La decisión del Ente Provincial Regulador de la Electricidad (EPRE) de ampliar los planes de pago para las boletas de luz constituye una medida oportuna frente a una situación que durante los últimos meses puso en dificultades a numerosos hogares sanjuaninos. El nuevo régimen busca evitar que el impacto extraordinario de las facturas de invierno se transforme en una pesada carga financiera para las familias.
La resolución 965/26 habilita a los usuarios residenciales que hayan acumulado entre dos y cuatro facturas impagas a regularizar la deuda en hasta cuatro cuotas, con una bonificación del 50% sobre la tasa de financiación y sin intereses punitorios por la mora. En las zonas alejadas que no cuentan con gas natural, el plazo podrá extenderse hasta seis cuotas.
La principal virtud de la medida es su alcance. No se limita a los sectores incorporados a la Tarifa Social Provincial, sino que comprende a todos los suministros residenciales de pequeñas demandas, cualquiera sea su situación dentro del esquema nacional de subsidios energéticos. De esta manera, se reconoce que el problema generado por las elevadas facturas invernales excedió ampliamente a los hogares de menores ingresos.
El alivio llega después de un invierno particularmente complicado. El frío intenso elevó el consumo, mientras la reducción de subsidios nacionales y los mayores costos de generación y transporte impactaron sobre las facturas. El efecto, además, fue desigual: en los departamentos alejados y en las zonas sin gas natural, donde la electricidad es prácticamente la única alternativa para calefaccionarse, el golpe resultó mucho más severo.

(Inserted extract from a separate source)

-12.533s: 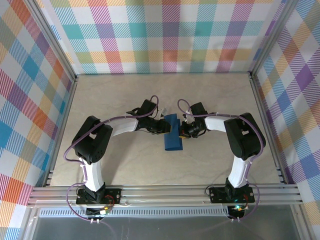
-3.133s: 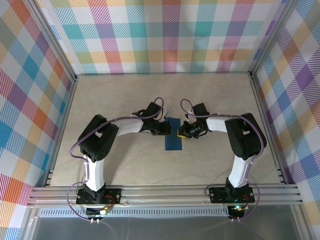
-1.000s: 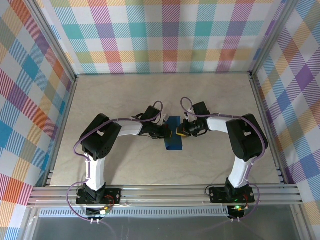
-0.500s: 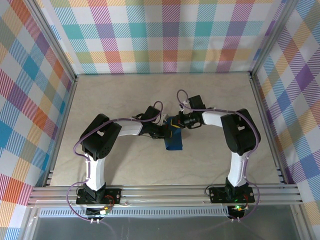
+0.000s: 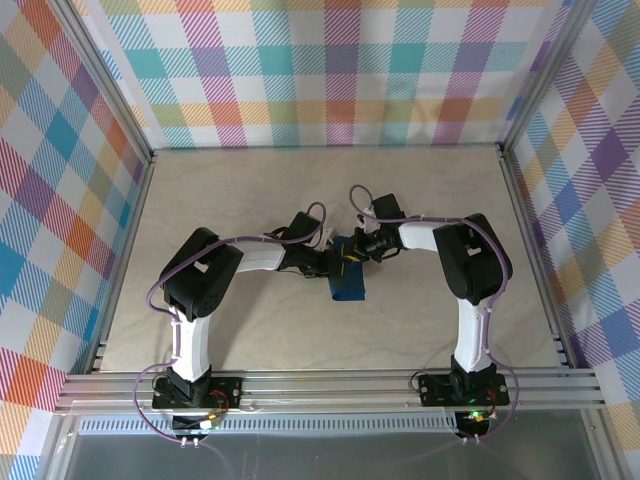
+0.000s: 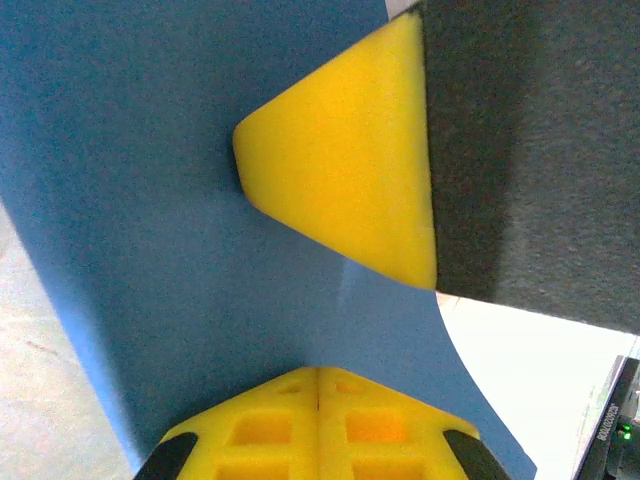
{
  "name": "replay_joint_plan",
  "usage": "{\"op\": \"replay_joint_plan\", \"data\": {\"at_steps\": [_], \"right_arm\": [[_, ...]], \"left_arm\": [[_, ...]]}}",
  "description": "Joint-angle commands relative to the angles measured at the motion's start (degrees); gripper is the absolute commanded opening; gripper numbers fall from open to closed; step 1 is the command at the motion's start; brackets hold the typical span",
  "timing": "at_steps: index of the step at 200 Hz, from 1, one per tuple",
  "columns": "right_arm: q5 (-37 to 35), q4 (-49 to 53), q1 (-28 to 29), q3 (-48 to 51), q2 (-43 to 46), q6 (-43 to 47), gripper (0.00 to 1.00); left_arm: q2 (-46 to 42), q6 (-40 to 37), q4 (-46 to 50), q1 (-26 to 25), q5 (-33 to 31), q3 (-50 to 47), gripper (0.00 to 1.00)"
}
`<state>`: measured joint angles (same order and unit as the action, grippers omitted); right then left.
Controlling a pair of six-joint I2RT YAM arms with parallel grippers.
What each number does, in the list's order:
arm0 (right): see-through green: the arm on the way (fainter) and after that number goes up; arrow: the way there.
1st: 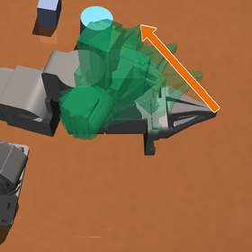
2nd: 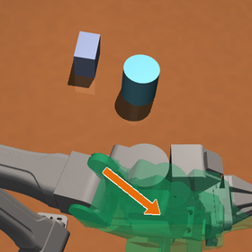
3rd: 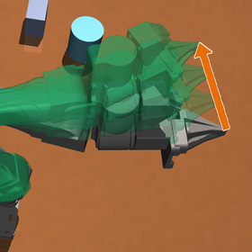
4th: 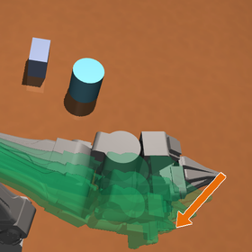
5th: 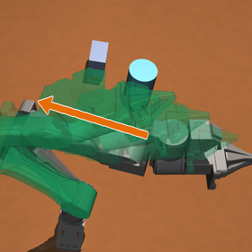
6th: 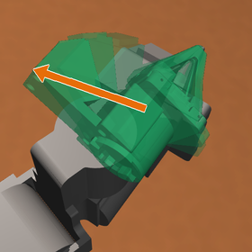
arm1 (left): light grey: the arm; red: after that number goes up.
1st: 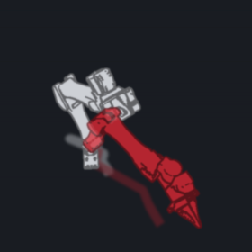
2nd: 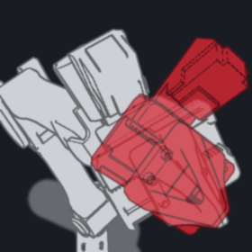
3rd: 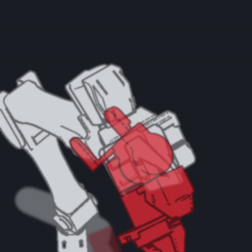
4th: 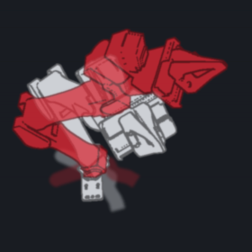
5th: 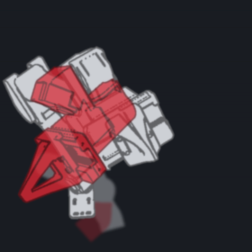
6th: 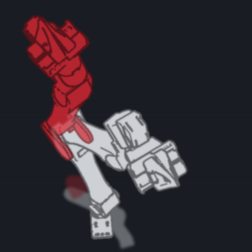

Los reclamos registrados en Jáchal durante agosto fueron una expresión concreta de ese malestar.
El EPRE ya había adoptado medidas preventivas, como postergar la actualización de costos provinciales y mantener planes de hasta 12 cuotas a tasa cero para los beneficiarios de la Tarifa Social Provincial. Ahora, mediante el Fondo de Contención Tarifaria creado por la ley 739-A, se procura alcanzar a un universo mucho más amplio.
Es una decisión que merece valoración, porque facilita el cumplimiento sin castigar todavía más al usuario moroso. Pero no debe confundirse alivio financiero con solución estructural. Fraccionar una deuda permite ganar tiempo; no reduce necesariamente el costo real del servicio.
La cuestión de fondo sigue siendo cómo construir un sistema eléctrico que sea sostenible para las empresas, razonable para el Estado y, fundamentalmente, pagable para los usuarios. Si cada invierno obliga a miles de familias a endeudarse para poder calefaccionarse, el problema ya no es solamente tarifario: es social. Y exige respuestas que vayan mucho más allá de una moratoria.